Re: Need for Level Direction Mark

From: Richard Wordingham <richard.wordingham_at_ntlworld.com>
Date: Sun, 18 Sep 2011 03:24:43 +0100

On Fri, 16 Sep 2011 18:59:47 -0700
Peter Edberg <pedberg_at_apple.com> wrote:

I'll take this argument first.

> At any rate, it seems that if LDM-like behavior is needed, there is
> no alternative using existing controls. As Kent Karlsson says in the
> e-mail discussion, "All the workarounds w.r.t. LDM depend on the
> directionality of neighbouring characters, not directly on the
> embedding level direction. Therefore I think none of them will work
> properly in all cases (even though they may give the seemingly
> correct result in many cases)." Either we decide that this behavior
> is beyond the scope of the UBA, or we decide on one of the options
> presented (or come up with another).

I have now demonstrated to my satisfaction that text with LDM can be
converted to text without LDM that should display the same, under the
following debatable assumptions:

(A) The remaining neutrals prior to the application of Rule W7 in the
UBA do not ligate or kern with non-neutrals.

(B) Non-displaying runs embedded within other runs have no effect on
the display.

I can make the conversion tables available on request.
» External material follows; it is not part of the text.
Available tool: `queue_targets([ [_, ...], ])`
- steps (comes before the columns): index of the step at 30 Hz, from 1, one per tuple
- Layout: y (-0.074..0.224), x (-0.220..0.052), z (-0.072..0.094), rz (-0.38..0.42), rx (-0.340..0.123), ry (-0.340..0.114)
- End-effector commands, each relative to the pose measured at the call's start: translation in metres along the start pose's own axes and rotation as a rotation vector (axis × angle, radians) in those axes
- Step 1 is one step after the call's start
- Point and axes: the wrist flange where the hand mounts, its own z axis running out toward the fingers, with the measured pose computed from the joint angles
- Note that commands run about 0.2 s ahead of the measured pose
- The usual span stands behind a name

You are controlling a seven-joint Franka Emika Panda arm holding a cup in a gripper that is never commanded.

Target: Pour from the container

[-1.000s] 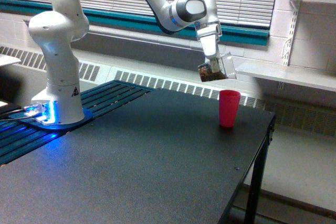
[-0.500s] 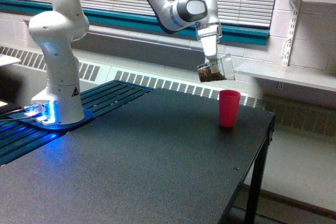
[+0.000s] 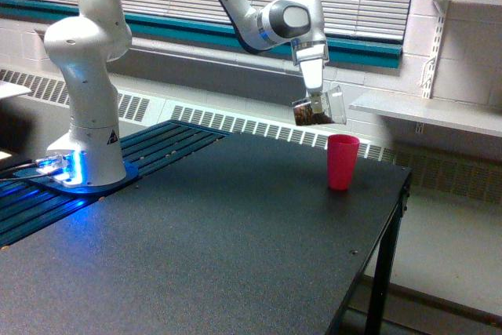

> Second, responses to some of the suggestions/comments:
>
> 1. Richard Wordingham suggested that for the Arabic date example
> (dd/MM/yyyy), surrounding the '/' with RLM before and LRM after works
> as well as using LDM before the '/'. <snip>
>
> However, it does not handle the situation in which the date is part
> of other text, and may be preceded or followed by Arabic letters
> (with an intervening space); there are layout interactions between
> the Arabic letters and adjacent Arabic digits, since the digits are
> not treated as being part of a longer sequence due the direction
> marks associated with the '/'. This can be solved by placing an LDM
> before and after the date, as well as before each '/'. However, using
> an RLM LRM sequence before and after the date causes the spaces
> around the date to reorder.

The interaction between Arabic letters and Arabic digits that are part
of the date occurs in a left-to-right embedding. The non-LDM solution
in each case is to insert an LRM after the separating space.

Incidentally, if Arabic digits (AN, not EN) are used, the separators
should be terminated by LRM on one side, not by both RLM and LRM.

The disadvantage of not having LDM is that the alternative rules are
complex - I had to refer to my LDM-removal tables to quickly find the
right steps to take. European digits (EN) are extremely complicated,
as one has to consider the preceding strong character - L, R, AL or LDM.

> Furthermore, for the example in UAX #9 section 5.6, using RLM and LRM
> around the '-' causes reordering of the adjacent spaces, while using
> LDM before each '-' solves the layout problem.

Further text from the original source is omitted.